It is not the conduct of bodies but rather the conduct of something that existed between them, i.e. the field, that could be essential for ordering and interpreting all events.
Albert Einstein




(IN)CREASE / (EN)CROACH // PUBLIC / PRIVATE

Traditionally the distinction between the public and the private was located at and limited to the front door or the facade. Today, a third condition proliferates; electronic space has introduced another public domain, de-localized in the infinite thickness of the screen. Neither here nor there, neither then nor now: no-one, no-where, no-when, this computer screen, more than the television, has intensively and extensively transformed the meaning of the facade as barrier. Unlike the externalized physicality of the screen's now distant ancestors which acted as foils or operative others to the hidden private spaces of the individual, our outside world is now permanently interred in our most intimate private spaces. As an integral part of this private space, the new public space is now only a virtual space, a memory or trace of ancient dichotomies of privacy and publicity now conflated and inverted in a public-private, private-public spatial system. Non-hierarchical and boundaryless, it is along this labyrinthine smooth surface that we now constantly re-negotiate and re-make our contingent private and public spaces.



[21feb2001]
INFLECTIONS OF 'EVERYDAY LIFE'

The change from the creation of place (static) to the modulation of space (dynamic), is described by Michel de Certeau in The Practice of Every Day Life: A space exists when one takes into consideration vectors of direction, velocities and time variables.
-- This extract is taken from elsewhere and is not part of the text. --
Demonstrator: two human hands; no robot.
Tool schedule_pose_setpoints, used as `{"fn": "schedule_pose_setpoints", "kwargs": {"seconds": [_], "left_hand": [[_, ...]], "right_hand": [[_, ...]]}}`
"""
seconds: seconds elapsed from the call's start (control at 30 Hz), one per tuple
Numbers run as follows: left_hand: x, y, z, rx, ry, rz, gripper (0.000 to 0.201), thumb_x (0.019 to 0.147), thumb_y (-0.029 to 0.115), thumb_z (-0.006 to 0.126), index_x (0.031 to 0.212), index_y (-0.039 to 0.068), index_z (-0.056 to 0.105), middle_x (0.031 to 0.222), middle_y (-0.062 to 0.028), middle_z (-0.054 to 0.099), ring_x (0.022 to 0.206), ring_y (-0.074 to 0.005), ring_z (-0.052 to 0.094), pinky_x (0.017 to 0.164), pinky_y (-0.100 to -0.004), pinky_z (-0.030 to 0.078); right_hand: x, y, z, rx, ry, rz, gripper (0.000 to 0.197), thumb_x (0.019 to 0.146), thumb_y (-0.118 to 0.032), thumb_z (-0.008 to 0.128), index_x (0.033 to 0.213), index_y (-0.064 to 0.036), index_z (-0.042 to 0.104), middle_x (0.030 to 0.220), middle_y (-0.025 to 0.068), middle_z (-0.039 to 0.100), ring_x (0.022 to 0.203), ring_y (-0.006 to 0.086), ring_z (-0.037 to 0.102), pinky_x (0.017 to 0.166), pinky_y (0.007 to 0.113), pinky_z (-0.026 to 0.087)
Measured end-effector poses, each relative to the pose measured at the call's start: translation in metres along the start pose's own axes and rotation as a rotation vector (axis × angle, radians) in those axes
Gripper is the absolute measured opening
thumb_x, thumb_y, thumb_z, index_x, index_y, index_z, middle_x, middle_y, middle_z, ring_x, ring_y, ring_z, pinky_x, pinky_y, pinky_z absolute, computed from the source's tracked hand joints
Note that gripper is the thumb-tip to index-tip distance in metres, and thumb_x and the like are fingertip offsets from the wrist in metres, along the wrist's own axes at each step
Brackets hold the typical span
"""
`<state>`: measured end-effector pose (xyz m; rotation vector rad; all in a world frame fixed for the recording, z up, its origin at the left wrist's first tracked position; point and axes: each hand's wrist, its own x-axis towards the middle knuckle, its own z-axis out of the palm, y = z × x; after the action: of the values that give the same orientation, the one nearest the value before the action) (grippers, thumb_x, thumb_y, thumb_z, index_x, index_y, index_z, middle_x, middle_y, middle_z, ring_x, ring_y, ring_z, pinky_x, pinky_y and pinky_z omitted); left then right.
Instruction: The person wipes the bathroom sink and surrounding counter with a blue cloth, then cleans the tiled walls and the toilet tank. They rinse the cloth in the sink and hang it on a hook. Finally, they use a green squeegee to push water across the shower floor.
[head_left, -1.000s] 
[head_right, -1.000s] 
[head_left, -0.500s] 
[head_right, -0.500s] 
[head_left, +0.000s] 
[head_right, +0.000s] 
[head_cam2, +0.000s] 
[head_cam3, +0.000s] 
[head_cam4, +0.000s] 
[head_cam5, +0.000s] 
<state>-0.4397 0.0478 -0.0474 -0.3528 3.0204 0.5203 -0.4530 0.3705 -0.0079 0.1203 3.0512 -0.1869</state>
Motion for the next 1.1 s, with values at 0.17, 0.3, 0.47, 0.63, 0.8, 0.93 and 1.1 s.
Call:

Thus space is composed of intersections of mobile elements. It is in a sense actuated by the ensemble of movements deployed within it. Space occurs as the effect produced by operations that orient it, situate it, temporalize it, and make it function in a polyvalent unity of conflictual programs or contractual proximities." In this space, the former wall-as-barricade between public and private has mutated and re-made itself such that it has become a communication device instead of a protection device, a soft zone, a crease allowing for slippage, leakage, and errors. Mis-takes then become active ingredients in a series of dis-placements and re-placements, constantly diverting the real. Even Disney's dreams of the simulacrum, a re-imaging of the real, did not provide for this sort of a space of the accidental.

Fade out the individual. Transgress the liminal space between the private and the public. Dis-avow the Internet's illusory utopias of neutrality and democracy. Inhabit the slip between former dichotomies. Ride this slip until its surface creases from internal and external pressures, producing a space that is at once grotesquely beautiful, intimately public, urbanely private, and tactilely cerebral. Penetrate the delicate surfaces of this crease, the unimagined depths of our fac(ad)es. Wander across these faces and keep moving. 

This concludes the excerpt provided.